▶ [Information supplied]:

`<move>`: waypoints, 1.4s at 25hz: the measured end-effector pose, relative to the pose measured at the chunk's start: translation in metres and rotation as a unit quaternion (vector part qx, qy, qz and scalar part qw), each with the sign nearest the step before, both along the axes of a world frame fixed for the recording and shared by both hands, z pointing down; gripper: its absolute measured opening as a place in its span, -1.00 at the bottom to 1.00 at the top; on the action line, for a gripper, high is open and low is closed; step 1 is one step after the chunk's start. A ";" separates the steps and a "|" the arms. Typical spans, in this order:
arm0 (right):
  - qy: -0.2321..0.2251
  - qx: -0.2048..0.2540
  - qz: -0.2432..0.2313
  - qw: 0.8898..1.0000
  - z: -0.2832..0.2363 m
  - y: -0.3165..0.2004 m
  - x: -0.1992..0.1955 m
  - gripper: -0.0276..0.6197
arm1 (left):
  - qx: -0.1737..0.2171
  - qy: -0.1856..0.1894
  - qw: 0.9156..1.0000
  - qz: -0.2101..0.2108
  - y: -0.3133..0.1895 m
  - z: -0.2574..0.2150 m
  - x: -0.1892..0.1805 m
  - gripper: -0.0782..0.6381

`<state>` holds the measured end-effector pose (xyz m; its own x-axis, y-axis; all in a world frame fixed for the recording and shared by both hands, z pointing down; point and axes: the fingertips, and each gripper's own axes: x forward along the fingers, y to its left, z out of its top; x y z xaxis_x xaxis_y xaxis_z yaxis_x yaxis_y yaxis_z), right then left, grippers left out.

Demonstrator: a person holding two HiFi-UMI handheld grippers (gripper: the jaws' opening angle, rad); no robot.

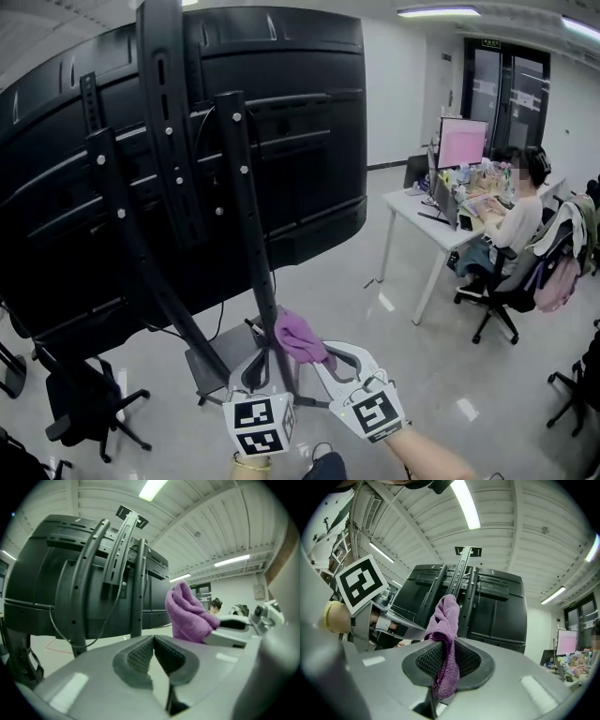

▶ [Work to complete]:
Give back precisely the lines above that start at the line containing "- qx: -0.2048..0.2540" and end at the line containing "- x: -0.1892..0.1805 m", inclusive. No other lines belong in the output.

▶ [Solution below]:
  - qx: -0.2048..0.2540
  - qz: -0.2432..0.2313
  - qw: 0.8898..1.0000
  - z: -0.2832..0.2363 m
  - y: -0.3165..0.2004 m
  - x: -0.1992..0.1955 m
  - gripper: -0.0276..0.6197
arm1 (left):
  - qx: -0.1737..0.2171
  - qy: -0.1856..0.1894
  - qw: 0.9156..1.0000
  - qz: -0.2101..0.2108
  - y: -0.3133..0.1895 m
  - z: -0.2574..0.2150 m
  - x: -0.1892..0.1805 m

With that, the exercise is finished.